Interestingly, you left out the last sentence of my very short note: "The
longer resolution is delayed, which by this formulation means the longer
the phenomena remain without structure, unresolved, the more new territory
there is." A familiar enough idea in music, where the delay of harmonic
resolution allows for a prolonged play of structural ambiguity before
resolution makes "sense" of it.
So the question becomes, do you find--is it possible to find--pleasurable a
poem with "absolutely no [apparent] structure" until it's done? How long
are you willing to suspend the need for apparent structure? How about a
poem in which we define structure as balance, and the whole thing seems
ready to topple over for most of its length, or a poem in which even the
connection between one phrase or line and the next isn't immediately
apparent, let alone the connection between parts, as in many serial poems?
Think about a complex German sentence, which, until it's capped with a verb
prefix at the very end, may not be clear as to its meaning or even entirely
what it's talking about.
This is an area I enter gingerly, as it's essentially the same set of ideas
I proposed some time ago and got clobbered by incomprehension for my
troubles. It's about being willing to allow the poem (and everything else)
to remain without structure until structure is discovered in the process of
the making. So the poem becomes "about" structure in a manner analogous to
music--and the story of the poem, as in music, is the process of discovery
as it is enacted.
Humans seem hardwired to discover structure. Put any two objects together
and we make up a story to connect them, to explain their being present at
the same time. Add a third and we modify the story. Replace that third
object with another and we invent a different story. Because the objects in
themselves don't contain any directions, any hierarchy, any determination
of their significance. Even when laws of physics are involved it's a matter
of discovery--change the field of phenomena to be described and the laws
become more or less possible to derive. Apples fell for a long time before
Newton hypothesized gravity.
It seems to me that we start with an undifferentiated informational soup.
Call it chaos, call it non-sense. We discover sense, which by this
construct is the same as structure, by increments. Within a structured
system of knowledge or language the violation of same, "nonsense," reminds
us of chaos, which can be both liberating and terrifying. When we find it
funny we are laughing as much about the suddenly-revealed ridiculousness of
whatever structure as about the silliness of its violation. Children, who
are closer to chaos, have an easier time shedding structure and
experiencing phenomena stripped of relationship to other phenomena. For
adult poets it requires more of an effort of will, something like throwing
one's eyes out of focus, to return to a state in which the phenomena are
yet to be named and any story is possible.
Here's a translation of a poem by José Kozer.
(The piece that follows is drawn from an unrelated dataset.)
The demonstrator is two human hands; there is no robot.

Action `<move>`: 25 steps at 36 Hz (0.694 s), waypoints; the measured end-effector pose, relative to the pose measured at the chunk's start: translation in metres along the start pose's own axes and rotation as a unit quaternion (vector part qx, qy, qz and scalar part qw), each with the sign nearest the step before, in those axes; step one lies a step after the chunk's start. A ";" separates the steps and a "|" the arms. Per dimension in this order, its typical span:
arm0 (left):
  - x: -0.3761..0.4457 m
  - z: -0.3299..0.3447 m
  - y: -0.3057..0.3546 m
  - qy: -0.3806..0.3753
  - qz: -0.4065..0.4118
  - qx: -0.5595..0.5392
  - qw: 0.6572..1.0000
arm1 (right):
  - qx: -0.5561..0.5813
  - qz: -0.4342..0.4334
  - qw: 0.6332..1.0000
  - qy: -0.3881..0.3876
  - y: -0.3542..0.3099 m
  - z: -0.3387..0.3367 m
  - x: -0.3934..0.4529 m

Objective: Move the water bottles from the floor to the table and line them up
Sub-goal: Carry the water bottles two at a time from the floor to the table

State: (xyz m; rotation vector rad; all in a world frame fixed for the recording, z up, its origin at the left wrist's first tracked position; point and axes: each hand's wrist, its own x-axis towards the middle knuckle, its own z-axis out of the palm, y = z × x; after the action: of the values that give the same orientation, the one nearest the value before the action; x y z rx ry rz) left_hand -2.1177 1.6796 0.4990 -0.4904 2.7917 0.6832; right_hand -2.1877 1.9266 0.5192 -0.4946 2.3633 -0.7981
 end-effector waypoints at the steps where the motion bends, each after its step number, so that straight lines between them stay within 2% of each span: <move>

It's lost some of its
formatting, but mostly survives.
LAST WILL AND TESTAMENT
The truth is I only care about words, not every word (I don’t care for the
Ìword word, if truth be told) snow isn’t a word I care for (I don’t care to
be cold, and snow–I mean to say lyric snow–has become so commonplace) one
less word now: and for the letter n there are others. A multitude. Nabob,
an exotic word–not the least chance to use it, a sonorous word, but there’s
an overabundance of sonorous words, we can discard it: what’s left? The
fugitive image of any word, lacking an image leaves a concept (leaping
inside us) it crumbles: in truth I care not at all for the word nothing,
abstractions leave me limp with boredom, tepid tepid abstractions: I want
to see and touch (above all touch); I want to sniff the spoor of the word
buckwheat, my god, how many combinations: the words are mill-stones
turning; whatever word a mill-vane broken into syllables; and on the shore
the dying, what does it say. Marah, marah: is that what it says? I listen
closely, nothing but interference; and I taste, I crush a stem of purslane
against my palate, but it clarifies or tells me nothing now: here on the
edge, manna, masquerade are the remaining words, backward, or forward to
this place, at the edge: what, to what to speak with words: listen to me,
the bread that I’ve put on the table parts, down to the center of its husk,
brings forth ash (ants brought forth once more): and then, what. Things
are obscured by so much thought, classification and description,
description doesn’t bring the chameleon back to the chameleon, doesn’t
bring back the mother, doesn’t bring anything back to us, let us yield,
that the jacaranda of this life is passing, I am homet (the lizard):
nothing. A green thing that lost its tail. The masquerade of her whose veil
is dropped, see the face’s skull, the body’s bones, skin of golgotha peeled
away now: the donnybrook I was once, now I hear myself and slide inwards:
outside a lovely day. Euphrates. Much distance. A god of nickle or zinc
can’t cope with peo- ple, nitrogen has been enough to keep me alive.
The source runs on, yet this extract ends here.